EXERCISE
Each line of the data must be given back verbatim, with pictures removed.

PROVIDED DATA Block Start

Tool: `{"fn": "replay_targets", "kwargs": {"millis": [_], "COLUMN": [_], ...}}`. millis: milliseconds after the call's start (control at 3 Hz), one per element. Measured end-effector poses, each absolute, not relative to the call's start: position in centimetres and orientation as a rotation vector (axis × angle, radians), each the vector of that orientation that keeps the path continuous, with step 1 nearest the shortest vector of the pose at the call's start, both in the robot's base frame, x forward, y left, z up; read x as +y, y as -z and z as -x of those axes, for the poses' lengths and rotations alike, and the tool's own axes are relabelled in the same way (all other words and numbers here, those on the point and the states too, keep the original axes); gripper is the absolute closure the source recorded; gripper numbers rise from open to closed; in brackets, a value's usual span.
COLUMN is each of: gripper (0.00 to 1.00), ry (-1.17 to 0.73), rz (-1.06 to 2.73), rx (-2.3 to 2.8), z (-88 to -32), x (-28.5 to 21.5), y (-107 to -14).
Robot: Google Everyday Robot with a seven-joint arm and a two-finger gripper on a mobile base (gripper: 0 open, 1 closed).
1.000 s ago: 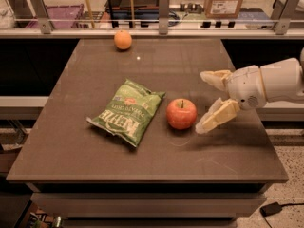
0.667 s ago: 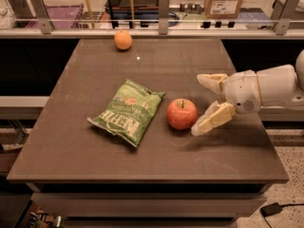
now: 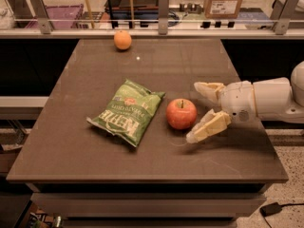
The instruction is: Move apple near orange
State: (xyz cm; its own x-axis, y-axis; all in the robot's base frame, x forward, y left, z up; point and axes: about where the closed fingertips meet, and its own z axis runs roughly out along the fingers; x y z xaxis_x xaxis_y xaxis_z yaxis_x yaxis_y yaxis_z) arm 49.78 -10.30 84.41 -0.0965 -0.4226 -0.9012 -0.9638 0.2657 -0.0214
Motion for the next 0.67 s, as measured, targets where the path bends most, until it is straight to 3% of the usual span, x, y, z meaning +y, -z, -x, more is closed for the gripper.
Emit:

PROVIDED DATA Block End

THE ANSWER
Tool: `{"fn": "replay_targets", "kwargs": {"millis": [_], "COLUMN": [_], ...}}`. millis: milliseconds after the call's start (control at 3 Hz), one per element. Measured end-effector poses, each absolute, not relative to the call's start: position in centimetres and orientation as a rotation vector (axis × angle, radians), each the vector of that orientation that keeps the path continuous, with step 1 nearest the shortest vector of the pose at the call's start, both in the robot's base frame, x forward, y left, z up; read x as +y, y as -z and z as -x of those axes, for the poses' lengths and rotations alike, and the tool's own axes are relabelled in the same way (all other words and numbers here, those on the point and the states too, keep the original axes); gripper is the absolute closure the source recorded; gripper numbers rise from open to closed; in brackets, a value's usual span.
COLUMN is each of: gripper (0.00 to 1.00), ry (-1.17 to 0.73), rz (-1.06 to 2.73), rx (-2.3 to 2.8), z (-88 to -32), x (-28.5 to 21.5), y (-107 to -14).
Robot: Google Everyday Robot with a seven-joint arm and a two-finger gripper on a mobile base (gripper: 0 open, 1 closed).
1.000 s ago: 
0.667 s ago: 
now: 
The instruction is: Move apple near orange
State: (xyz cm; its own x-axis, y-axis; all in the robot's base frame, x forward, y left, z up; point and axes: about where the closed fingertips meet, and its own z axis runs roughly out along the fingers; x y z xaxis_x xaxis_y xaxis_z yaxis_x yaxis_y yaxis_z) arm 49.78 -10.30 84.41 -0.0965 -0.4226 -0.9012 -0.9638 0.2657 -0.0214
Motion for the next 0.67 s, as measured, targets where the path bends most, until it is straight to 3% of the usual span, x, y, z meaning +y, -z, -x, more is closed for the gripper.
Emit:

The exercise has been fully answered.